§ **Task to carry out**
From the entries below, return exactly the lines beginning at the one that contains "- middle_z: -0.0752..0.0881" and ending at the one that contains "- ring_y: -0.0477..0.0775", both of them included, and only those lines.

(Supplied material)

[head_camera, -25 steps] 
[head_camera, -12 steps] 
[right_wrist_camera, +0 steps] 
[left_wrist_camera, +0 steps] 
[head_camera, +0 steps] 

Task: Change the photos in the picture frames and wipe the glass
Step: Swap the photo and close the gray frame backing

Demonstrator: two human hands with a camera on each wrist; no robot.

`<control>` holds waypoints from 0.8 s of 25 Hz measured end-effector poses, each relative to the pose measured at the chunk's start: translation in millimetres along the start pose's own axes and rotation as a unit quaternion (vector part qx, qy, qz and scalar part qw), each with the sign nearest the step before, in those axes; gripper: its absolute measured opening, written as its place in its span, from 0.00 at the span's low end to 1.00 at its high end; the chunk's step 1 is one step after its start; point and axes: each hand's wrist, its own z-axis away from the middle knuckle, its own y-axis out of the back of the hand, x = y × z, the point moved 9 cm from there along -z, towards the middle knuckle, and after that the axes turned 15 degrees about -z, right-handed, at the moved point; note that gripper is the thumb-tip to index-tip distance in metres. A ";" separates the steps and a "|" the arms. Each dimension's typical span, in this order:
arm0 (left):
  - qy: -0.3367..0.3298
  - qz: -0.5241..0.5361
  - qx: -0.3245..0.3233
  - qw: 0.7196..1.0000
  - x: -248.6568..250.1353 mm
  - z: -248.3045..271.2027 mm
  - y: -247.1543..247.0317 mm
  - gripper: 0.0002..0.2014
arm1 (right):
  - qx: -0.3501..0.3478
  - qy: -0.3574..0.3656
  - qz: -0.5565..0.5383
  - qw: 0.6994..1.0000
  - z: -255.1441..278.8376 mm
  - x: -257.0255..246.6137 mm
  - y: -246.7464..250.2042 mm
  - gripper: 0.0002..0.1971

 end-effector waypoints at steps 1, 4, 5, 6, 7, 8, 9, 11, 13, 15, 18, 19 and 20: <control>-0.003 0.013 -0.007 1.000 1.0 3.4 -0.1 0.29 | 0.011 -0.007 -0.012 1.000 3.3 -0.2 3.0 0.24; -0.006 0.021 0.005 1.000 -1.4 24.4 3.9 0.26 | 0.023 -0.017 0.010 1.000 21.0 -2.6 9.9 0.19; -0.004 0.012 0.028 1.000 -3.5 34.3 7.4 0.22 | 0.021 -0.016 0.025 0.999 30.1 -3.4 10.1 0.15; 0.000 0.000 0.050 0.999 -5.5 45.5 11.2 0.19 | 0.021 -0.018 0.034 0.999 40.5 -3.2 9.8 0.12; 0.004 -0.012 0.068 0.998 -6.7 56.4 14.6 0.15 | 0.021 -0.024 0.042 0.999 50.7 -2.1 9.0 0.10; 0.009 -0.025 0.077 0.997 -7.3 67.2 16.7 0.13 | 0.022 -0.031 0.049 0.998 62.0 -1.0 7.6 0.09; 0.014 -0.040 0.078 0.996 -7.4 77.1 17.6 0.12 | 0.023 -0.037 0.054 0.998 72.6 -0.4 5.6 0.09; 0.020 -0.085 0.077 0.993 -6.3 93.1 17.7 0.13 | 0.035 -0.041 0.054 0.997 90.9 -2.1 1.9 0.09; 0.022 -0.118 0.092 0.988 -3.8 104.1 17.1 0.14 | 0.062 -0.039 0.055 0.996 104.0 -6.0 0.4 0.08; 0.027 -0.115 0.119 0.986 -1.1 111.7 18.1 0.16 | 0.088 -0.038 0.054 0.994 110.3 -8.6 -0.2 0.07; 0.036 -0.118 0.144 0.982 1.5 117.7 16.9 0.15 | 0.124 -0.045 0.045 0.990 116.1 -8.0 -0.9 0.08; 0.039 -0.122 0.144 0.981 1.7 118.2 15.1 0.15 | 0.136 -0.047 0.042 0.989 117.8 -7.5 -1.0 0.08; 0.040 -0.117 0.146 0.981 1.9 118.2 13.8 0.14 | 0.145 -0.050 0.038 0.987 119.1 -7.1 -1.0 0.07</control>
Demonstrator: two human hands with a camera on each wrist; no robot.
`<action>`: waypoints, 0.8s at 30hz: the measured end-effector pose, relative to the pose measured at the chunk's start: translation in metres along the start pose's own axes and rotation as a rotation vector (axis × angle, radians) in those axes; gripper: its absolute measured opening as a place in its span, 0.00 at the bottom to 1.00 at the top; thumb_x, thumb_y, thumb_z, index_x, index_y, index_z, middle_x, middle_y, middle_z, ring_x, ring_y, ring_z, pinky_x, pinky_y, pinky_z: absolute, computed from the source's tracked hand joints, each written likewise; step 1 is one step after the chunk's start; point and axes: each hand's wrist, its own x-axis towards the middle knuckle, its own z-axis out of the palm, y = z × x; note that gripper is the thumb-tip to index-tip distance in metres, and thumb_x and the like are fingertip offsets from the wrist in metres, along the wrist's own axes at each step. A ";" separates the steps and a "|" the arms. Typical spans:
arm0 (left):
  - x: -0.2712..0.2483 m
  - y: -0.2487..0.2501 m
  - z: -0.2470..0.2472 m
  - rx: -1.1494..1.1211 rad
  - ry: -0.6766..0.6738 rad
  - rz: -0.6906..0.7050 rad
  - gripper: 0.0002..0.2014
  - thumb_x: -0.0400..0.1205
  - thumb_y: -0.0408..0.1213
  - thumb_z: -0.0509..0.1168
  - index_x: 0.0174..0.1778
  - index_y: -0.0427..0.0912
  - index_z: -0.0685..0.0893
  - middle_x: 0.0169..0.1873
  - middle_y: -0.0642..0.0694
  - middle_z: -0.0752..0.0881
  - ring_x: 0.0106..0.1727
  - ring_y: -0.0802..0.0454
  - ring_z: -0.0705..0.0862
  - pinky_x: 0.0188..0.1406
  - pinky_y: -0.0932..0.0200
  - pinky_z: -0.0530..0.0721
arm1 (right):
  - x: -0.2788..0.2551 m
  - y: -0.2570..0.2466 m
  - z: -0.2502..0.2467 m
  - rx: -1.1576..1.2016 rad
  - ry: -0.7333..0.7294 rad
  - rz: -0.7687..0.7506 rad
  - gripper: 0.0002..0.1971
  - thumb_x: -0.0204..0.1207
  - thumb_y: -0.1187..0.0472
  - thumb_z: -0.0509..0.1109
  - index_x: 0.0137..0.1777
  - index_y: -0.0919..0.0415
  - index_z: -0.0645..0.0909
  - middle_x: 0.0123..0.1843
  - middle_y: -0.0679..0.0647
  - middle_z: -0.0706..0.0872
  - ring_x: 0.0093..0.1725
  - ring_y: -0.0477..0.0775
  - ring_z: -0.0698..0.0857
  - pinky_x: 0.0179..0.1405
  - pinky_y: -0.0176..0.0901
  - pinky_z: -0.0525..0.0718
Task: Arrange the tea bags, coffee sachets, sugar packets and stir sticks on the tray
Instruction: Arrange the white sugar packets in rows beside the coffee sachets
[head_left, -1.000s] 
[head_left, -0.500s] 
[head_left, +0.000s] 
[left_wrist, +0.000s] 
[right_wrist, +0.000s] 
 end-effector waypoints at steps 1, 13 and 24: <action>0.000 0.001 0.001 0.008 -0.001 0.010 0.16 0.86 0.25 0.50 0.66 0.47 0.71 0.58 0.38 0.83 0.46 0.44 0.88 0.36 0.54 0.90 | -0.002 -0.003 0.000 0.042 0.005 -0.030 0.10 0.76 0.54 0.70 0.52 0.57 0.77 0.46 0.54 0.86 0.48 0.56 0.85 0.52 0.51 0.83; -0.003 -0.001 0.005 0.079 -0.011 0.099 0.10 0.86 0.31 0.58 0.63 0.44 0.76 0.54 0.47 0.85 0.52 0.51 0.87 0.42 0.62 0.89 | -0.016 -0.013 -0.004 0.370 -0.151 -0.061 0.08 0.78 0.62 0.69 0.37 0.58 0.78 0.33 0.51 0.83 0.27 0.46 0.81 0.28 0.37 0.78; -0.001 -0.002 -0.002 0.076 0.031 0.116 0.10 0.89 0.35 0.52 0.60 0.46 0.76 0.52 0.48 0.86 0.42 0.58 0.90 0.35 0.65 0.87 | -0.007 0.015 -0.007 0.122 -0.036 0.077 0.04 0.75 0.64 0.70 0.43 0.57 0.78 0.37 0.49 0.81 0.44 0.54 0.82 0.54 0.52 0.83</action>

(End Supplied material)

§ **Result for this task**
  - middle_z: -0.0752..0.0881
  - ring_x: 0.0106..0.1727
  - ring_y: -0.0802..0.0454
  - ring_z: -0.0705..0.0862
  - pinky_x: 0.0188..0.1406
  - pinky_y: -0.0932..0.0200
  - pinky_z: -0.0530..0.0721
arm1 (right):
  - x: -0.2788..0.2551 m
  - y: -0.2570..0.2466 m
  - z: -0.2502..0.2467 m
  - rx: -1.1576..1.2016 rad
  - ry: -0.7333..0.7294 rad
  - rz: -0.7687..0.7506 rad
  - gripper: 0.0002..0.1971
  - thumb_x: -0.0204..0.1207
  - thumb_y: -0.1187..0.0472
  - thumb_z: -0.0509..0.1109
  - index_x: 0.0137..0.1777
  - index_y: -0.0919..0.0415
  - index_z: -0.0645..0.0909
  - middle_x: 0.0123..0.1843
  - middle_y: -0.0679..0.0647
  - middle_z: -0.0706..0.0872
  - ring_x: 0.0093..0.1725
  - ring_y: -0.0477..0.0775

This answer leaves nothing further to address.